Bei suchterzeugenden Substanzen muss oft erst einmal eine Entgiftung beziehungsweise ein Entzug erfolgen. Bei schädlichen Drogen kann es auch zunächst einmal sinnvoll sein, diese durch nicht ganz so schädliche Stoffe zu ersetzen. Beispielsweise wird es weniger gefährlich, einem Heroinsüchtigen kontrolliert ein Ersatz-Opiat zu geben.
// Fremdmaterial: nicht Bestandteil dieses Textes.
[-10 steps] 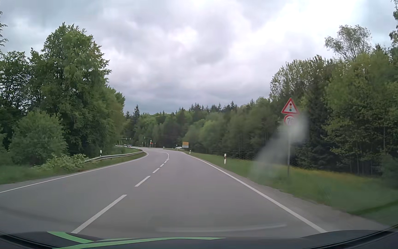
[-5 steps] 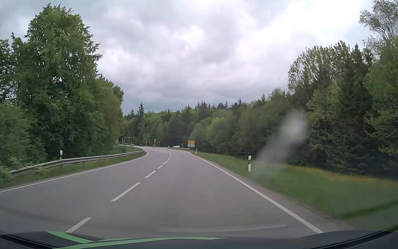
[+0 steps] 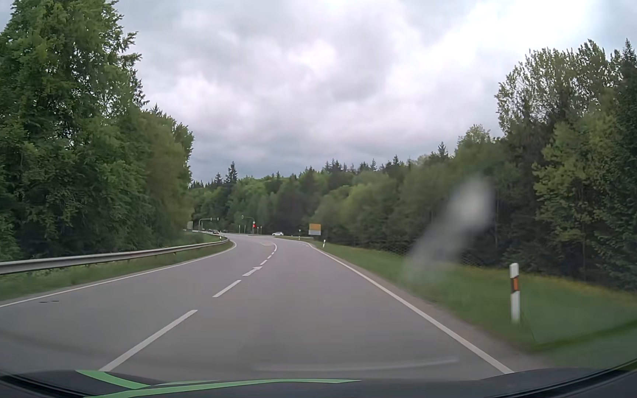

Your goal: Follow the waypoints while adhering to traffic rules and regulations

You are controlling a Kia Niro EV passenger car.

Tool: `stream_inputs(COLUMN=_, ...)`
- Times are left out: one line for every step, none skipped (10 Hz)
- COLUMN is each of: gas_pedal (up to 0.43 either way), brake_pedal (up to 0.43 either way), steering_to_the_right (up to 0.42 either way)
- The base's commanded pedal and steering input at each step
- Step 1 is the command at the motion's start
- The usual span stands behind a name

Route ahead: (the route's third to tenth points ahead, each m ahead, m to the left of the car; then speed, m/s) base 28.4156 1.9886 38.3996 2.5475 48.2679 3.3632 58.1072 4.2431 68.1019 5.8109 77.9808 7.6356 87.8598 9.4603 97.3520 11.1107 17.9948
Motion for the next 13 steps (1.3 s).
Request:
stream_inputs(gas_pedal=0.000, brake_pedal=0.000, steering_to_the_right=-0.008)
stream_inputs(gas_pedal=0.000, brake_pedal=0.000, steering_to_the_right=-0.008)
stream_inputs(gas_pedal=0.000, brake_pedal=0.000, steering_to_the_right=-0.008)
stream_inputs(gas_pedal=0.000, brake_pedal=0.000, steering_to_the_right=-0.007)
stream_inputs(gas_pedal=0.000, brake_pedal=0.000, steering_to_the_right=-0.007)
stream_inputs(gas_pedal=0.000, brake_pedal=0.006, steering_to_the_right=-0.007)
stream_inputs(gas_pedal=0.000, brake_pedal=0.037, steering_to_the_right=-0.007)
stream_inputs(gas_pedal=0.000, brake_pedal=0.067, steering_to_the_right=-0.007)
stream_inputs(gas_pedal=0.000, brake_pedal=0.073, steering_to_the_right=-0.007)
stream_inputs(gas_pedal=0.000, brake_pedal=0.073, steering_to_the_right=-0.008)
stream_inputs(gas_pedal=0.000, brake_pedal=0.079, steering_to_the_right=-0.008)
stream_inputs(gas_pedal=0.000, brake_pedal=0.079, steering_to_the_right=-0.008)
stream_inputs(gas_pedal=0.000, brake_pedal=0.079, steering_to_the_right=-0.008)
Häufig besteht eine Suchtbehandlung aus vier Phasen. Zunächst handelt es sich um die Kontaktphase, in der der Betroffene auf den Arzt und Therapeuten trifft. Dann erfolgt der Entzug, daraufhin schließt sich die Entwöhnungsphase an. Der Patient wird in seiner Abstinenz bestärkt. Schließlich findet die Nachsorge statt, in der der Patient wieder in das Gesellschafts- und Berufsleben eingegliedert werden soll.
Im Rahmen der Therapie einer Sucht kommen verschiedenste Maßnahmen zum Einsatz. Eine Psychotherapie, beispielsweise Verhaltenstherapie, ist oft sinnvoll. Bei substanzbezogener Abhängigkeit können Medikamente erforderlich sein. Entspannungsverfahren können sich eignen, um anstatt des Suchtmittels Stress abzubauen. Angehörige sollten für den Betroffenen da sein. Selbsthilfegruppen bieten seelische Unterstützung mit Gleichgesinnten.
Die Prognose hängt von vielen Faktoren ab. Wichtig ist der eigene Wille zur Beendigung der Sucht, ein gutes soziales Umfeld sowie die Art und das Ausmaß der Sucht. Rückfälle sind bei Süchten häufig. Dies sollte kein Anlass sein, eine Therapie abzubrechen, sondern sie weiterhin fortzuführen. Bei substanzgebundenen Abhängigkeiten sind die Folgekrankheiten und Organschäden wesentlich für die Prognose. Bei allen Süchten sind psychische und soziale Nachteile für den Betroffenen zu erwarten, die durch eine angemessene Behandlung und Betreuung eingedämmt werden können.
Letzte Aktualisierung am 21.05.2021.